### Try it
Write out the whole listing again so that each line matches the original.
*** Recorded information Section Begins ***
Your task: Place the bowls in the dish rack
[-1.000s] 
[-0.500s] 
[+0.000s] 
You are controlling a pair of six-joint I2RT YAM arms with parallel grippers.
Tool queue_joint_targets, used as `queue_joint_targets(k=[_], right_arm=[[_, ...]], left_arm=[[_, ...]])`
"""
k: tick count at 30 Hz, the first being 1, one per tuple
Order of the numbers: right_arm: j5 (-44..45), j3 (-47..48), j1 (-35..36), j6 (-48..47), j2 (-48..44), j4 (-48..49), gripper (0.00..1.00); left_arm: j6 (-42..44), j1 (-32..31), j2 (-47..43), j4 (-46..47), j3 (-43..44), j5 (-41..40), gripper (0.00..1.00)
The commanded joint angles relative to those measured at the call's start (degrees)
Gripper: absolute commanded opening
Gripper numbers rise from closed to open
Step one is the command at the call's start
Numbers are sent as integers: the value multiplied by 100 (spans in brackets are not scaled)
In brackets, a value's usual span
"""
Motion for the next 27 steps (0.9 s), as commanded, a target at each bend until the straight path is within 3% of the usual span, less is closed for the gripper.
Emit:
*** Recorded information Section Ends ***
### Response to the exercise
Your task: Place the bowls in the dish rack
[-1.000s] 
[-0.500s] 
[+0.000s] 
You are controlling a pair of six-joint I2RT YAM arms with parallel grippers.
Tool queue_joint_targets, used as `queue_joint_targets(k=[_], right_arm=[[_, ...]], left_arm=[[_, ...]])`
"""
k: tick count at 30 Hz, the first being 1, one per tuple
Order of the numbers: right_arm: j5 (-44..45), j3 (-47..48), j1 (-35..36), j6 (-48..47), j2 (-48..44), j4 (-48..49), gripper (0.00..1.00); left_arm: j6 (-42..44), j1 (-32..31), j2 (-47..43), j4 (-46..47), j3 (-43..44), j5 (-41..40), gripper (0.00..1.00)
The commanded joint angles relative to those measured at the call's start (degrees)
Gripper: absolute commanded opening
Gripper numbers rise from closed to open
Step one is the command at the call's start
Numbers are sent as integers: the value multiplied by 100 (spans in brackets are not scaled)
In brackets, a value's usual span
"""
Motion for the next 27 steps (0.9 s), as commanded, a target at each bend until the straight path is within 3% of the usual span, less is closed for the gripper.
Emit:

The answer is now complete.